Problem description:
From the first line down to the line containing "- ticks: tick", print the records below exactly, leaving every picture out.

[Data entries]
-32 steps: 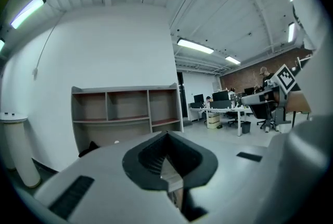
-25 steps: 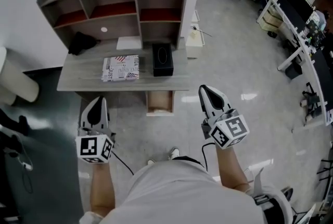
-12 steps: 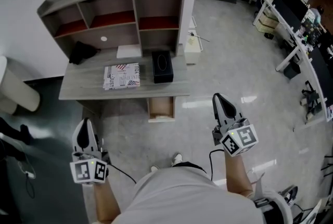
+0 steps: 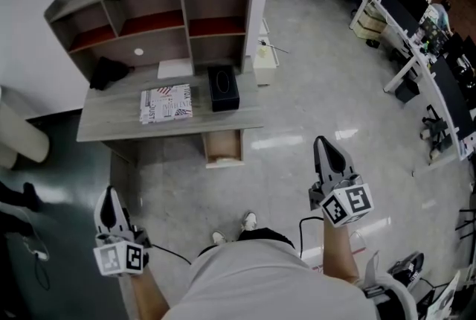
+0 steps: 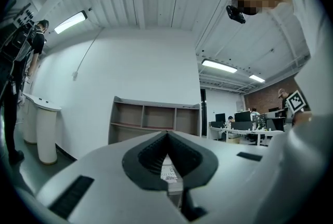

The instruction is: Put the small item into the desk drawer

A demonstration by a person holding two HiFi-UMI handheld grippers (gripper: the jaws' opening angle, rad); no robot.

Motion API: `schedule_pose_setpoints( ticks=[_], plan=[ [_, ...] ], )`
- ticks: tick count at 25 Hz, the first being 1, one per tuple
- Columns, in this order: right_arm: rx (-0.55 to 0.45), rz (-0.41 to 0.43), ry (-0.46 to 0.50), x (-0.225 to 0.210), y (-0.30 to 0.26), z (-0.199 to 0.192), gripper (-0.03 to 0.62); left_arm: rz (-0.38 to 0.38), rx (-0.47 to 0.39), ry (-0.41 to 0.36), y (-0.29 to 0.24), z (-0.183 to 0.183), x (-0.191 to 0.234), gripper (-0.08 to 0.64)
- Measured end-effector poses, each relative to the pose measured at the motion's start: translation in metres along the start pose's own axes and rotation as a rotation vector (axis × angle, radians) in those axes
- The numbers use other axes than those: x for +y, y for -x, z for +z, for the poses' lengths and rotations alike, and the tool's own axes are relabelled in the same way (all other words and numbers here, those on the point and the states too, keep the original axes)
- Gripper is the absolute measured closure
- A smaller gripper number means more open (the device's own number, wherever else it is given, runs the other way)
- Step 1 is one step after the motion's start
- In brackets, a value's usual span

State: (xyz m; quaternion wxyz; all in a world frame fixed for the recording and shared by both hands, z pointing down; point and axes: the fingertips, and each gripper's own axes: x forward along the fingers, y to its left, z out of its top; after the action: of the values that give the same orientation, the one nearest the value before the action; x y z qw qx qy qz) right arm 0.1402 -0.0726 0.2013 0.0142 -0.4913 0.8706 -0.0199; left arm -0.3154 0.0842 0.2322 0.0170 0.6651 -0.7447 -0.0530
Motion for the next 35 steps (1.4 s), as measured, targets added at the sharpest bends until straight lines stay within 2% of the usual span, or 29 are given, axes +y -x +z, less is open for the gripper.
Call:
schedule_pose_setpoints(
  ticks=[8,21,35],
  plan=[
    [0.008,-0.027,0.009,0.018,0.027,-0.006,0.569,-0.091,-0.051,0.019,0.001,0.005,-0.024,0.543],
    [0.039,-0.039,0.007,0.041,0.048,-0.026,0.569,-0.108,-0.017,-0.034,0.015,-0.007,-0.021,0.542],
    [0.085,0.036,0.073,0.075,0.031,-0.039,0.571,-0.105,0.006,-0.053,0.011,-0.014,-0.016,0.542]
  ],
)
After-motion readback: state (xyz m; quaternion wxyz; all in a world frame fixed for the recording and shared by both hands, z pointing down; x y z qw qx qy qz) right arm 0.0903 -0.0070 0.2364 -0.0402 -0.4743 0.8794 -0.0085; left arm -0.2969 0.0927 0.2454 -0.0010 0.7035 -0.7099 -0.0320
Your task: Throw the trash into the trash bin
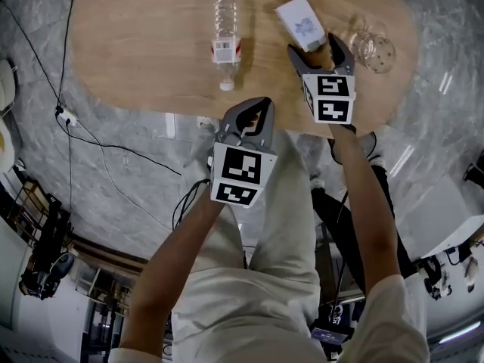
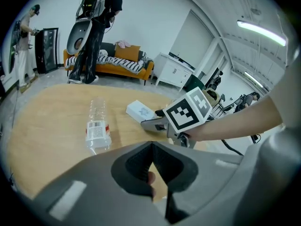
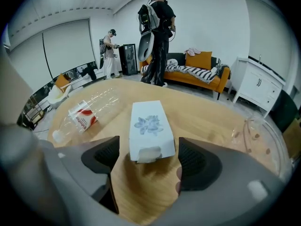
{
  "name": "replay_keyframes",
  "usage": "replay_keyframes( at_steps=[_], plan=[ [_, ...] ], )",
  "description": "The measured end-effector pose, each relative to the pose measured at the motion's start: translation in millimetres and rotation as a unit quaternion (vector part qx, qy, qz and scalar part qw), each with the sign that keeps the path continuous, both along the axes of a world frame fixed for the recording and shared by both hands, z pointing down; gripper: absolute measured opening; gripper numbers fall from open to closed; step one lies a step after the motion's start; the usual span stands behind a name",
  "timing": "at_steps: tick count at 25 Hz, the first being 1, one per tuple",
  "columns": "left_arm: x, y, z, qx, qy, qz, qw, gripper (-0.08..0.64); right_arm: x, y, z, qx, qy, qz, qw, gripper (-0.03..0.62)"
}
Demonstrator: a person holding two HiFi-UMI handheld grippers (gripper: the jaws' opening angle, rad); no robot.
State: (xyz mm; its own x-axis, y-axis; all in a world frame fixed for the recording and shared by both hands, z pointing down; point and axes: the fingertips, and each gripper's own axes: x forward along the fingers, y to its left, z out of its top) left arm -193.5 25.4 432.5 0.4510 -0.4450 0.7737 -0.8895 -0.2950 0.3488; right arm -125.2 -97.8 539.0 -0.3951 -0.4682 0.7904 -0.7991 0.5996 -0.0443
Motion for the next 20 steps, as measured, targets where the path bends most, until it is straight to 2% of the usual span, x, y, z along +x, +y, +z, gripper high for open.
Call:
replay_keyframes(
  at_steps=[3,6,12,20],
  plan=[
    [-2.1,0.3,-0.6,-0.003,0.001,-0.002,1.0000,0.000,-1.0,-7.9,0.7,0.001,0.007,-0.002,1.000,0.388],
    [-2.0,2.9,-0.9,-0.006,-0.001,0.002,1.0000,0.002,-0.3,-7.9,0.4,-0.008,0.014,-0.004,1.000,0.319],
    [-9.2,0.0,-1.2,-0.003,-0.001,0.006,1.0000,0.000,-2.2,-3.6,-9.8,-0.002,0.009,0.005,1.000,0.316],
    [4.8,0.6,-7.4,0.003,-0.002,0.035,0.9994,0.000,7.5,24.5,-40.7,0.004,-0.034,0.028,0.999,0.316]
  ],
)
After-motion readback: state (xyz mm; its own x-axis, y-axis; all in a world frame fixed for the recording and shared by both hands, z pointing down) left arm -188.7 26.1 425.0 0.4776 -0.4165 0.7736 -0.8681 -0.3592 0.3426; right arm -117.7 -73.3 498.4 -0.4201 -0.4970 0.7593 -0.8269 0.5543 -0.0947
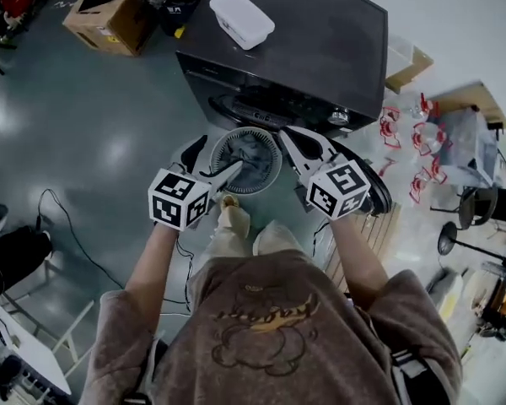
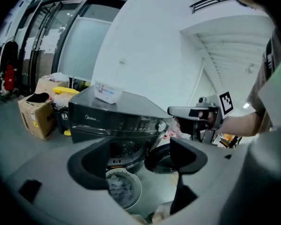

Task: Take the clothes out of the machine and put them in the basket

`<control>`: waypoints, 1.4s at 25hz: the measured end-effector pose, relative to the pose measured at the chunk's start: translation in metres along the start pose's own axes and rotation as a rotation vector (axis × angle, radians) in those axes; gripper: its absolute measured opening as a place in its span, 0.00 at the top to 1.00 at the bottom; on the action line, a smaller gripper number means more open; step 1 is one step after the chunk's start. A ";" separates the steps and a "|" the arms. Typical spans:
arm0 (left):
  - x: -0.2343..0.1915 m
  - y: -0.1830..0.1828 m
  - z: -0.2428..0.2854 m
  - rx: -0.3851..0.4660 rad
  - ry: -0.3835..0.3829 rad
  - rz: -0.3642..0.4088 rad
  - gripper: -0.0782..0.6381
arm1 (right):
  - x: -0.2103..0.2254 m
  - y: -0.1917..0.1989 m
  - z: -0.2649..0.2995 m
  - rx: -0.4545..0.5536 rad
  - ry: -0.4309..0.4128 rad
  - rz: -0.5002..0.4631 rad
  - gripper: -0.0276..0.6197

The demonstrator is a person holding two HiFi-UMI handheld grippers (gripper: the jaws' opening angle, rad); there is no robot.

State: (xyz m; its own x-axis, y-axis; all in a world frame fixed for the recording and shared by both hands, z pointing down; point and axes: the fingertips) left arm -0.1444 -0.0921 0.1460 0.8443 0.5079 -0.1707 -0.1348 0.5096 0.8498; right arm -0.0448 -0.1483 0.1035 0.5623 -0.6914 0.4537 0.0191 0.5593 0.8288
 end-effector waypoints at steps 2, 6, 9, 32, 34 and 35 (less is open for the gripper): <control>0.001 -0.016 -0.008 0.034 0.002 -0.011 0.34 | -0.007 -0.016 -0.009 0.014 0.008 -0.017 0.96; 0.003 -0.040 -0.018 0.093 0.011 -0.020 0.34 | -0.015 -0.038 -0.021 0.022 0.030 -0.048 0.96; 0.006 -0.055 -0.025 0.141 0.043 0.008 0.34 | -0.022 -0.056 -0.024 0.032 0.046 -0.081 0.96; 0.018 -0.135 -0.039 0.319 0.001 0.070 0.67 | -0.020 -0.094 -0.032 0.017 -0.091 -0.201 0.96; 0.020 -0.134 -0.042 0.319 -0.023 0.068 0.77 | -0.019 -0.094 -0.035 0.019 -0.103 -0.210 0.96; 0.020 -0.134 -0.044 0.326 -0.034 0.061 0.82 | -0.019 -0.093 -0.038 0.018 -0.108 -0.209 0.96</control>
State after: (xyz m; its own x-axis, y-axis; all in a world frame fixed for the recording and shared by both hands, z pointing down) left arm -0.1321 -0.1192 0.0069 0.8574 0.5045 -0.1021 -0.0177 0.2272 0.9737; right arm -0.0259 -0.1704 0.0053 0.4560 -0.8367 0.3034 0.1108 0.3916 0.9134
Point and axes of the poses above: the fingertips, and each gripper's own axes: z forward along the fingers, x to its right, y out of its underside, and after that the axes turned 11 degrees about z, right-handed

Task result:
-32 steps: 
-25 steps: 
-12 steps: 
+0 steps: 
+0 steps: 

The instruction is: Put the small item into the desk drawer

A demonstration by a person holding two HiFi-UMI handheld grippers (gripper: the jaws' opening angle, rad); no robot.

Motion API: `schedule_pose_setpoints( ticks=[_], plan=[ [_, ...] ], )`
- ticks: tick count at 25 Hz, the first being 1, one per tuple

The output given here is complete.